I’m alive in the face of the kind of pervasive ableism which sees my party’s own health spokesman call for abusive behavioural “therapies” for us, and which sees the Lib Dem Disability Association say on its website (despite numerous corrections from myself and other autistic Lib Dems) of autistic people “Their ability to develop friendships is generally limited as is their capacity to understand other people’s emotional expression,” and “Some people with autism, whilst being appearing to be stupid or thick, may actually have a skill, such as an artist, that they can excel in”.

I’m alive in the face of a culture which sees even people who are otherwise decent human beings share articles on the toxicity of nerd culture, and go on to blame that toxicity not on a culture that rewards entitled cis het white men who abuse their power, but on autistic people, most of whom have less than no ability to change culture in any meaningful way.

And I’m alive in the face of a culture which sees a group of people, many of whom have a variety of life-impairing illnesses such as autoimmune diseases, inflammatory illnesses, and many other things which occur comorbidly with autism in a huge number of cases, and says “we need to pour billions of dollars into medical research to find out why they’re a bit quiet and don’t want to talk with us, so we can kill anyone who behaves like that and replace them with someone more sociable! Fuck curing their epilepsy or arthritis or diabetes though.”

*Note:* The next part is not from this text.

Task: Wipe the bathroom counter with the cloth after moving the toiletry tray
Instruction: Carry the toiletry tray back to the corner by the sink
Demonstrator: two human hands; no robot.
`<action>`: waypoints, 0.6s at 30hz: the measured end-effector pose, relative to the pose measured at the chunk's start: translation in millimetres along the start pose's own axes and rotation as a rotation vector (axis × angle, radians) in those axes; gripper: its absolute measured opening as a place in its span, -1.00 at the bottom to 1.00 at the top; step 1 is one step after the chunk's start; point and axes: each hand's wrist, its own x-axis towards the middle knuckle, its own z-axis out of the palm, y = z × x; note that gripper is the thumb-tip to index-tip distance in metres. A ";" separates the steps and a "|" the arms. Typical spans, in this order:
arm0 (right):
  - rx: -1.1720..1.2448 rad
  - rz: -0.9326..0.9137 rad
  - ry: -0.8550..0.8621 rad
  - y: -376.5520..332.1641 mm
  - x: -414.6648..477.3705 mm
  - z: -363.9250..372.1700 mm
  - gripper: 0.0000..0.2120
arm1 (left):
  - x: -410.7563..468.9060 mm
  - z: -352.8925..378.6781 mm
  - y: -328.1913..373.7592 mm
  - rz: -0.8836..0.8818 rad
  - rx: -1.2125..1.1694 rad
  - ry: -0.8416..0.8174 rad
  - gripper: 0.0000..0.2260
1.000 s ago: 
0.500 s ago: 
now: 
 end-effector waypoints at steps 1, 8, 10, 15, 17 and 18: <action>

And even worse than all these, I’m alive in the face of a culture which at every turn, in a million little ways, prioritises the comfort of the majority over the needs of the autistic minority, in everything from the existence of job interviews to shops like Lush which make entire sections of cities a no-go zone for those with sensory issues, to the way people judge you for not making eye contact. A world which prioritises “teamwork” and punishes the “antisocial”, a world which runs entirely on ability to perform neurotypical social rituals, and where if you break down and scream “just leave me the fuck alone, you’re torturing me” after spending too long being forced into performing tose rituals against every instinct in your body, it’s you, not your torturers, who’s considered at fault, because they were only being normal and friendly.

(I never do break down and scream, because of this. I internalise it instead, and end up with cardiovascular disease, so I’ll die of stress “naturally” without causing too much discomfort to neurotypicals. Yay?)

So yeah, that’s something to be proud of, I suppose.

And so autism pride is necessary, in the same way that pride in membership of LGBT+ groups is necessary. We’re both groups that face significant threats to our very existence, and who need at times to say “fuck you, I won’t let you stop me from being myself”. Many of the pressures, indeed, are the same — masking for autistic people is essentially the same thing as being closeted is, while both groups have to deal with eugenicists wanting to eliminate us altogether.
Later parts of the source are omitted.